Using the listing below, extract each line that has the word "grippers" in it.

======

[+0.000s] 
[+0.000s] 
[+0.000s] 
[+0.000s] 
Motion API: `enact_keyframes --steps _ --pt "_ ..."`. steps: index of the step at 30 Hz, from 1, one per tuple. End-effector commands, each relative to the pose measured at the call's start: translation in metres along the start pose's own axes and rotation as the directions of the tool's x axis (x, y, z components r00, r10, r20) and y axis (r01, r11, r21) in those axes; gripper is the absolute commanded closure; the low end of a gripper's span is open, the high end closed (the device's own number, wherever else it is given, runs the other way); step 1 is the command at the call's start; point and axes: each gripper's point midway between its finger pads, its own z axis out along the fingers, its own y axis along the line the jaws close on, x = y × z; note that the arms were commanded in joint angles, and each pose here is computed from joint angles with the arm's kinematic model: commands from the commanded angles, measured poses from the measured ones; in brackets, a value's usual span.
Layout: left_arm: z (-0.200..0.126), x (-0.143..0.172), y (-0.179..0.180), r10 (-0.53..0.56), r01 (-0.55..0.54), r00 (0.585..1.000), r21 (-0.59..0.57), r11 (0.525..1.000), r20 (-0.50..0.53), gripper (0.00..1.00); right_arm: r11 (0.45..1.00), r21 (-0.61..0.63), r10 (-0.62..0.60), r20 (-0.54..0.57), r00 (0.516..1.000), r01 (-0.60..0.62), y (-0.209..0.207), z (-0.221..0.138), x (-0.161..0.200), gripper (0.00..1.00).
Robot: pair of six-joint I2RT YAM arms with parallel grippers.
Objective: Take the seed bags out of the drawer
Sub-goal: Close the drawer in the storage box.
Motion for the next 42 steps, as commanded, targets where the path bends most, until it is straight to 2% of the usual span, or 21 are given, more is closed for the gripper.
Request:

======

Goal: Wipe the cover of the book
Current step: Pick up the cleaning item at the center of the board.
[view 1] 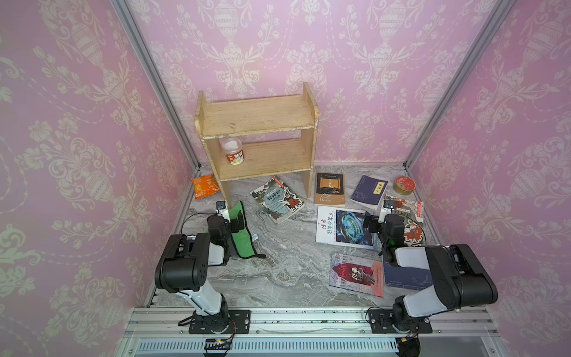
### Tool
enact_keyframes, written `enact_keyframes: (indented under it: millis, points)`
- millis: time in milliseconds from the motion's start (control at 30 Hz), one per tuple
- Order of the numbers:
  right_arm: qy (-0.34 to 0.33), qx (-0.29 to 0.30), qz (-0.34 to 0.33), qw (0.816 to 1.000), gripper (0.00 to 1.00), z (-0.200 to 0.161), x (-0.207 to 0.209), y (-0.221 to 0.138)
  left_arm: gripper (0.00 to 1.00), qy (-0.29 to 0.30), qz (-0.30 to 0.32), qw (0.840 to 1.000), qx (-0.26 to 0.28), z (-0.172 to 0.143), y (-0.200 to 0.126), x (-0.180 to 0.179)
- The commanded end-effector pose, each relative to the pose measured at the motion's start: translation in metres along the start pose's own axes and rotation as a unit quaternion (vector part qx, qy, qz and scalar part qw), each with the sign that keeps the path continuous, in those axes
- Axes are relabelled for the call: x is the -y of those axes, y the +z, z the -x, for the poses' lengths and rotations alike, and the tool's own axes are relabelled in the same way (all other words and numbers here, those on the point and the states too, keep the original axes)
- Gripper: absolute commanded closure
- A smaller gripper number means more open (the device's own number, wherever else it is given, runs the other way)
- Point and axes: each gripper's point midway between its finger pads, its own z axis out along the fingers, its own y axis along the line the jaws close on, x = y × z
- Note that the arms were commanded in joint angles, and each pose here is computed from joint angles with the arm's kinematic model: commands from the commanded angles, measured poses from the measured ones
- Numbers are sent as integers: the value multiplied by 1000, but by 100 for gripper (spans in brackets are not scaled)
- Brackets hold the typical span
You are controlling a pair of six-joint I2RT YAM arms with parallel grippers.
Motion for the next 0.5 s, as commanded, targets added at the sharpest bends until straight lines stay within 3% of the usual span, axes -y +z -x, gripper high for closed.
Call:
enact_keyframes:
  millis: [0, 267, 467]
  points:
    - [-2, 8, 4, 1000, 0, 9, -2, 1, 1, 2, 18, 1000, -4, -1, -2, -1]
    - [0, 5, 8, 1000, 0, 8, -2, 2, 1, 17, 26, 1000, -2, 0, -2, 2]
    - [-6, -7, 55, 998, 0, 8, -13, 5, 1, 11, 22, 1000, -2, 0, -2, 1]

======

**Exercise output:**
Robot: pair of six-joint I2RT YAM arms with parallel grippers.
You are controlling a pair of six-joint I2RT YAM arms with parallel grippers.

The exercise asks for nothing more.